KvS: Yeah I think many practitioners, as far as I know, don’t really bother too much about that. They just do things and it’s more a kind of knowledge that comes with experience that you experience something and then it works and then I mean that what more possibility do you need and then you can, okay apparently the scientists haven’t figured it out yet but I mean I know it works or we have these certain experiences that just happen when we think of something or something happens and then like grandma dies and then, at the same moment, her photo falls off the wall. Most people have something like this and then there are all kinds of theories about that we make up these synchronicities that are fine. But for the people themselves, it’s quite plausible and they don’t really theorize that in a philosophical sense because they don’t need to. And then there are some who do that actually and then they start this conversation about, for instance, synchronicity which explains why if you do something it has direct correspondence or a correlation with something else without saying that that you produced it causally but you kind of swing in to, tune into a certain web of energies and if you use it correctly then you can use it for your own benefit, for a certain goal and that’s also what most Astrologers would say. That this is not a question of causality but of correlation and reading and using the knowledge of correlations, that if you do a ritual with a certain purpose with a certain concentration on something that you have the matching tarot card, you have the matching flower to put on your altar all these things are more questions of correlation and then you say, okay I forced nature to do this. No, I acknowledge the powers of nature and don’t work against them. That’s a different attitude even though they also of course magical traditions also like if you think of Aleister Crowley or something that really, I force nature with my will and it’s a conscious change of reality according to my will. I mean that’s even his definition of magic. So there are different ways of doing that and that would be but that would be a kind of way where I see overlap or a fruitful conversation between this kind of physics, quantum physics that works with synchronicities and magical practice.

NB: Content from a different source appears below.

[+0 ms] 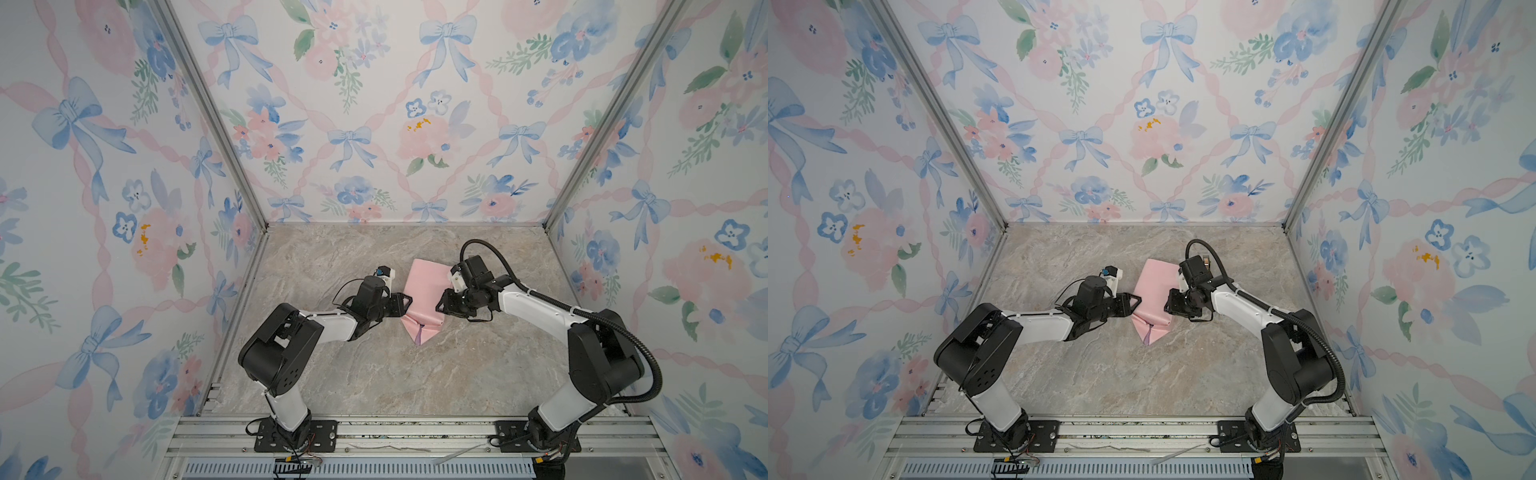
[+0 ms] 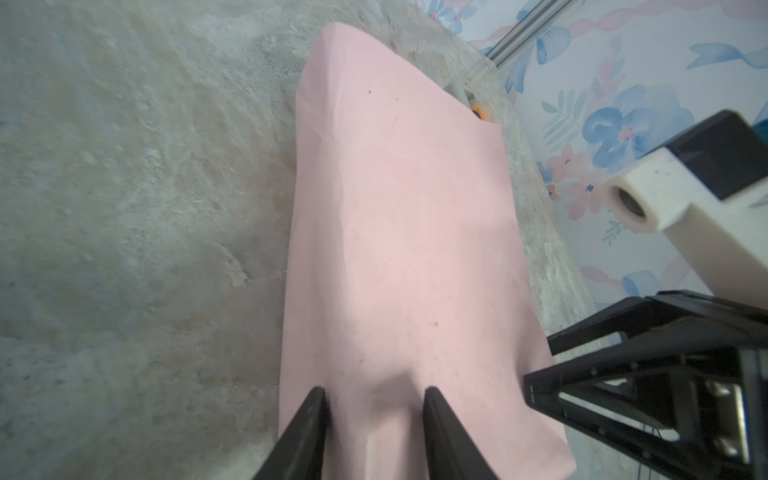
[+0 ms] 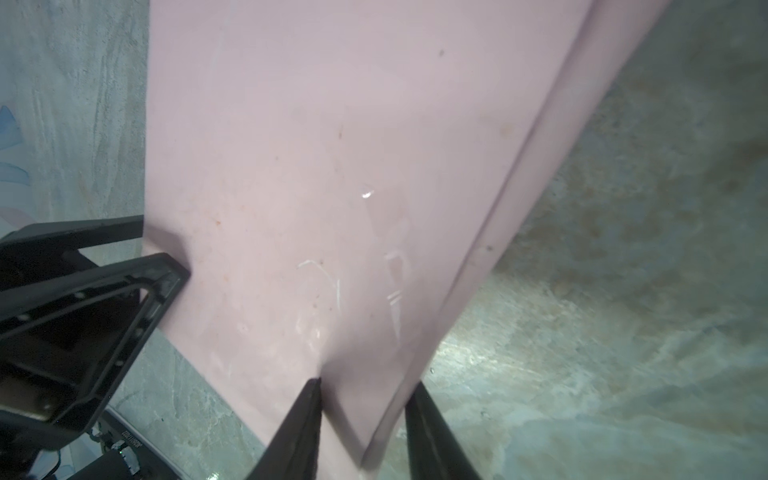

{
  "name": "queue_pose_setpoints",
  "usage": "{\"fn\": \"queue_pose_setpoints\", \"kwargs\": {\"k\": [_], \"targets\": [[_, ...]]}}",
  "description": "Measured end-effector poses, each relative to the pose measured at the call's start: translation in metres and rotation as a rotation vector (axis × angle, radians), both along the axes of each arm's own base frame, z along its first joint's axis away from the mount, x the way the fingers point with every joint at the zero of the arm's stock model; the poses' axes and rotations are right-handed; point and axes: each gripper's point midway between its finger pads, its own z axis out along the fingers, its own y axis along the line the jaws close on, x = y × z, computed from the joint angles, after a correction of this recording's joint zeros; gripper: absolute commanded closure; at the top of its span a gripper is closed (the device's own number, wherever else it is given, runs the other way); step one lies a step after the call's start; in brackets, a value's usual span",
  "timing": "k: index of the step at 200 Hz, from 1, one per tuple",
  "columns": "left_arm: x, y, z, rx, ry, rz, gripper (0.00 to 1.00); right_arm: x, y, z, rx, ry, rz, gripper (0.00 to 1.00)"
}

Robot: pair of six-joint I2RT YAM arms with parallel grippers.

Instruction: Wrap the gift box in paper

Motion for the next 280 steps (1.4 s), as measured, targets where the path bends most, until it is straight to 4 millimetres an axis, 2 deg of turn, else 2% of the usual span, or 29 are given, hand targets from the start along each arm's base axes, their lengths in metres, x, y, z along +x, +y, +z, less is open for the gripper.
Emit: {"fn": "queue_pose_setpoints", "kwargs": {"k": [39,74,81,109,124,138,153,169,192,202,216,235,280], "targets": [[-0.004,-0.001,0.001,0.016,-0.017,0.016,0.63,0.001,-0.001,0.0,0.014,0.007,0.002,0.69],[-0.031,0.002,0.003,0.034,-0.042,-0.015,0.48,0.002,-0.001,-0.002,0.004,0.001,0.017,0.47],[-0.036,0.004,0.006,0.041,-0.057,-0.023,0.45,0.002,-0.002,-0.002,-0.001,-0.001,0.02,0.46],[-0.039,0.018,0.029,0.086,-0.181,-0.021,0.39,0.003,-0.007,-0.001,-0.019,-0.001,0.019,0.44],[-0.036,0.027,0.045,0.102,-0.253,-0.002,0.38,0.004,-0.009,0.001,-0.022,-0.001,0.02,0.44],[-0.034,0.035,0.05,0.104,-0.274,0.02,0.39,0.004,-0.012,0.004,-0.025,-0.001,0.019,0.44],[-0.032,0.04,0.045,0.112,-0.263,0.032,0.4,0.004,-0.013,0.005,-0.027,-0.001,0.019,0.45],[-0.031,0.04,0.032,0.12,-0.226,0.032,0.4,0.004,-0.013,0.005,-0.024,0.001,0.021,0.51],[-0.033,0.032,0.005,0.115,-0.126,0.004,0.41,0.004,-0.011,0.002,-0.021,0.006,0.033,0.64],[-0.033,0.027,-0.002,0.102,-0.093,-0.009,0.42,0.003,-0.01,-0.001,-0.016,0.021,0.03,0.66],[-0.031,0.021,0.0,0.085,-0.086,-0.019,0.42,0.005,-0.009,0.0,-0.011,0.015,0.035,0.65],[-0.031,0.02,0.001,0.081,-0.087,-0.023,0.41,0.005,-0.009,0.0,-0.013,0.014,0.037,0.58],[-0.032,0.019,0.001,0.068,-0.075,-0.023,0.47,0.007,-0.007,-0.001,-0.008,0.016,0.047,0.61]]}}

AP: So, do you think that then, when practitioners try and use quantum physics to explain why magic is real, do you think that there is a kind of mistaking correlation for causation or do you think that there is some scientific ground to uphold the kind of view, that kind of interpretation, of those experiments and those findings?
KvS: I think that interpretation is actually an interpretation that basically quantum physicists would also acknowledge. Because in quantum physics there is no causation. I mean there’s causation, of course in the world, but not in this theory what we look at – this is correlation and is that there is a kind of synchronicity between two objects and it always depends on the observer, so there is no neutral observer, we are always, as an observer, we are part of the whole setting. And if we observe something, as soon as we observe something, we change the whole setting. So the whole idea of neutrality and independent observer is not existent any more in that kind of physics and that’s mainstream physics and it’s still hard to really understand what it really means. But that there is no causality, in this context, and no determinism. You cannot predict anything, you can only predict a certain spectrum of results. But you cannot really, as soon as you predict something then you change the setting already. That is something that is acknowledged and that’s certainly something where these magic practitioners or Astrologers or others would have a very similar worldview.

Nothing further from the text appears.